Although the setting is 1978 in Karaj, Iran, a city about 26 miles from Tehran, these five rambunctious friends could be straight out of the pajama party scene in “Grease.” They are silly, lewd and disarmingly intimate. They bicker and clown. They mock and soothe. They constantly touch each other and tease about sex and their bodies.
They paint each other’s nails, remove each other’s unwanted hair and perform the pre-wedding night olfactory “pussy audit.” Their favorite game is the telepathic “What am I thinking?” Through the boisterous banter and loving friction, their deep commitment to this quintet is unmistakable.
The atmosphere inside this posh apartment crackles with pop culture and the promise of youthful dreams of adventure, travel and sex. Although “there’s static in the air,” the girls are unconcerned about anything outside their snow globe existence. They hear the protests outside and are aware that the Shah has left, but blithely ignore the shape-shifting world around them.
Over the next 100 minutes, we will drop in on this living room and this group another 10 times, following them from 1978 until 1991. Mirroring the upheaval experienced by their country (from the Shah’s exile to the Islamic crackdown and revolution led by Khomeini to the American hostage crisis to the Iran-Iraq War), these five will face marriage, loss, the impact of misogynist religious zealotry and the torment of dreams snuffed out.

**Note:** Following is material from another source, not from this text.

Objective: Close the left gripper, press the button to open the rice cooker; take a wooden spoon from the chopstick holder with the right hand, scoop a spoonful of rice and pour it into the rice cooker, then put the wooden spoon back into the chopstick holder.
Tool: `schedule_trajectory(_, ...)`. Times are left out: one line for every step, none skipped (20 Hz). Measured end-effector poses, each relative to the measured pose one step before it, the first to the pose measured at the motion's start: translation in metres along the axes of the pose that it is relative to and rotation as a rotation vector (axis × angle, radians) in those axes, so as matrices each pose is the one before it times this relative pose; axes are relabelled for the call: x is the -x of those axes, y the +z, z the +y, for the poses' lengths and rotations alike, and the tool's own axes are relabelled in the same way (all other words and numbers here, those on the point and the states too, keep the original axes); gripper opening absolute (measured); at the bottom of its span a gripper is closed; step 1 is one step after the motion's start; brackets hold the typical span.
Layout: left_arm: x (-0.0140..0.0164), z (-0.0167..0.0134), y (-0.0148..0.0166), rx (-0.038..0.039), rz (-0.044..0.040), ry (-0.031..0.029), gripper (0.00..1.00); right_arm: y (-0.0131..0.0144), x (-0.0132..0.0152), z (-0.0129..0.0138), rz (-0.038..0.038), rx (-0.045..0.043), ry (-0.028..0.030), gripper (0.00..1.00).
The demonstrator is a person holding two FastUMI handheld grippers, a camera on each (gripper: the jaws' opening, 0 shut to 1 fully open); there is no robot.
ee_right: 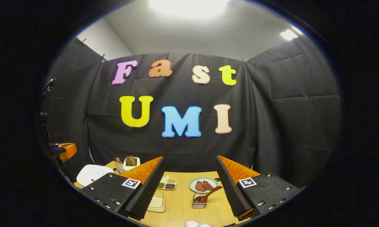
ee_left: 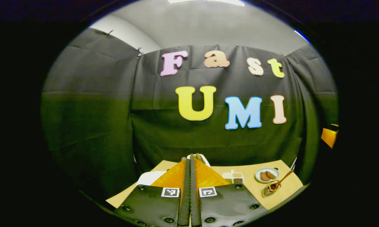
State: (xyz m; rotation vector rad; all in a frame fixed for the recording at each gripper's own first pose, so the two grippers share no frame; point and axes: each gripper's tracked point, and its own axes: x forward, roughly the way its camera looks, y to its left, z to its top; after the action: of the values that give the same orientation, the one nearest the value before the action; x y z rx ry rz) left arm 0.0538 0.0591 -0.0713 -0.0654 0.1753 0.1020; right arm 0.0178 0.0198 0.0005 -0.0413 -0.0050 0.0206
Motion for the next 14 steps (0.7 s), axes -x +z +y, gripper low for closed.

The first intrusion of the outside world into their cocoon comes the next year.
Before the Shah’s exile, Jews lived safely beside their Muslim fellow Iranians, flourishing and blending in. Muslims and Jews lived side by side, and religious freedom was a nonissue. Affluence and status mattered much more. With the Islamic Revolution, all that changed.
When we encounter the group for the next wedding (1979), there is turmoil in the streets. The Shah is out, and Khomeini is in. This turbulence directly affects our friends when Rana, the “cool Jewish girl and Nazanin’s best friend,” and her entire family go missing. Dishes were left in the sink, and there was no sign of a struggle. No one has seen or heard from them since.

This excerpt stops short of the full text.